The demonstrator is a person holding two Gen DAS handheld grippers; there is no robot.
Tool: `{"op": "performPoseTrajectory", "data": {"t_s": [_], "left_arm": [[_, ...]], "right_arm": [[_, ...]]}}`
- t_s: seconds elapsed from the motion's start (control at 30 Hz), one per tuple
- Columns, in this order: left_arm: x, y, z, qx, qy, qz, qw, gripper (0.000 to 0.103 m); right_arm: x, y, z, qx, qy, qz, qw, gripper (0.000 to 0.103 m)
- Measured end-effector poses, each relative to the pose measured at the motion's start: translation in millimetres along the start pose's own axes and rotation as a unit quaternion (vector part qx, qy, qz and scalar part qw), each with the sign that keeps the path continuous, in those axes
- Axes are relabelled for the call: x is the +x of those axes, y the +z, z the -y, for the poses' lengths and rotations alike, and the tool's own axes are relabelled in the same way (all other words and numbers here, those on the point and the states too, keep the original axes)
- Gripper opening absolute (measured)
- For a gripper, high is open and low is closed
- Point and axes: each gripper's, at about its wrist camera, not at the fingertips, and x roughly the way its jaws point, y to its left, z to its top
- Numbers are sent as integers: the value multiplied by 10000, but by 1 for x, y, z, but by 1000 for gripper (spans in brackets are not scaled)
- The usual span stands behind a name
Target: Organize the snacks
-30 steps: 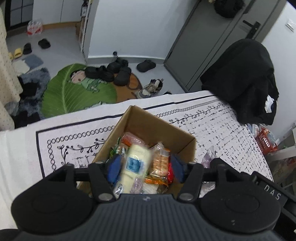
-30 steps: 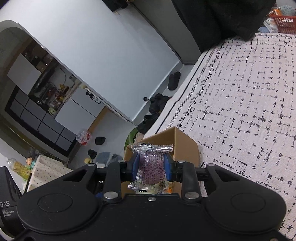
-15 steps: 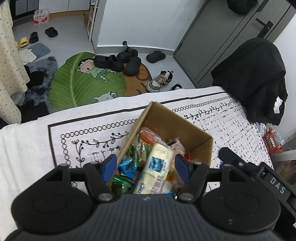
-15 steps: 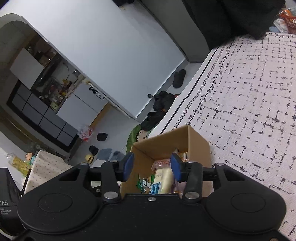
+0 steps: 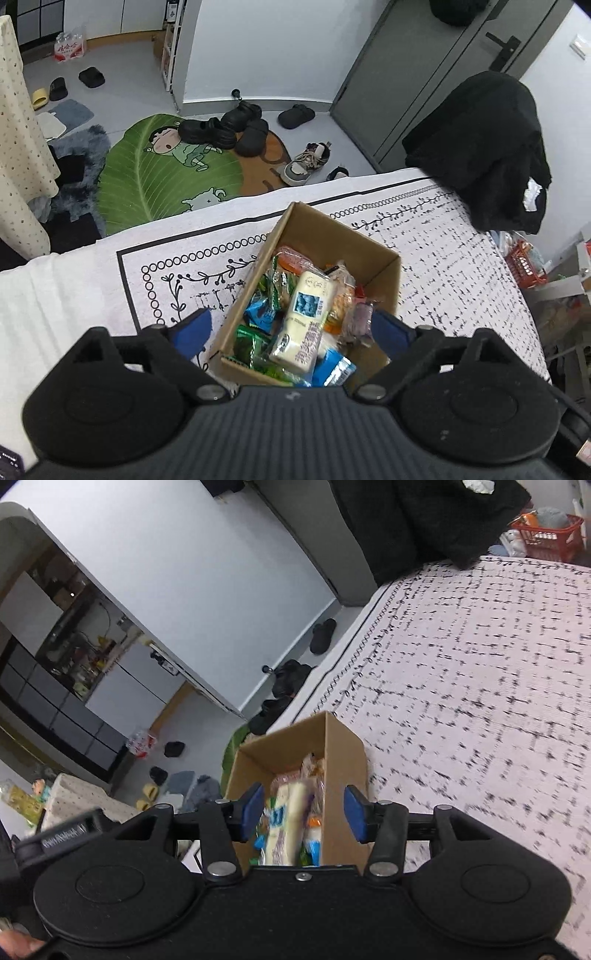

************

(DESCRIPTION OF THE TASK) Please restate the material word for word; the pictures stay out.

(WRITTEN RESPONSE)
The demonstrator is a person holding two Gen DAS handheld grippers; there is no robot.
Tool: `{"op": "performPoseTrajectory", "data": {"t_s": [_], "left_arm": [[_, ...]], "right_arm": [[_, ...]]}}`
- t_s: seconds elapsed from the motion's start (control at 30 Hz), one per tuple
- Columns, in this order: left_arm: x, y, z, qx, qy, qz, qw, gripper (0.000 to 0.103 m); right_arm: x, y, z, qx, qy, qz, qw, gripper (0.000 to 0.103 m)
- Measured end-effector poses, each relative to the pose measured at the motion's start: translation in millimetres along the start pose's own axes and rotation as a unit quaternion (vector part qx, qy, qz and scalar part qw), each with the sign that keeps the path continuous, in those axes
- Axes are relabelled for the call: x is the +x of those axes, y the +z, z the -y, for the poses' lengths and rotations alike, and the tool's own axes are relabelled in the same way (all other words and numbers here, those on the point and the states too, keep the original axes)
- Gripper opening absolute (measured)
- For a gripper, high is open and low is closed
- Point and axes: each gripper's, at about its wrist camera, not at the fingertips, and x roughly the way its jaws point, y to its left, z to its top
- Numbers are sent as integers: the value multiplied by 10000, but by 1 for x, y, z, but by 1000 for gripper (spans in brackets are not scaled)
- The usual span stands behind a name
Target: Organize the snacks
-30 steps: 
-30 steps: 
-15 steps: 
-15 steps: 
+0 steps: 

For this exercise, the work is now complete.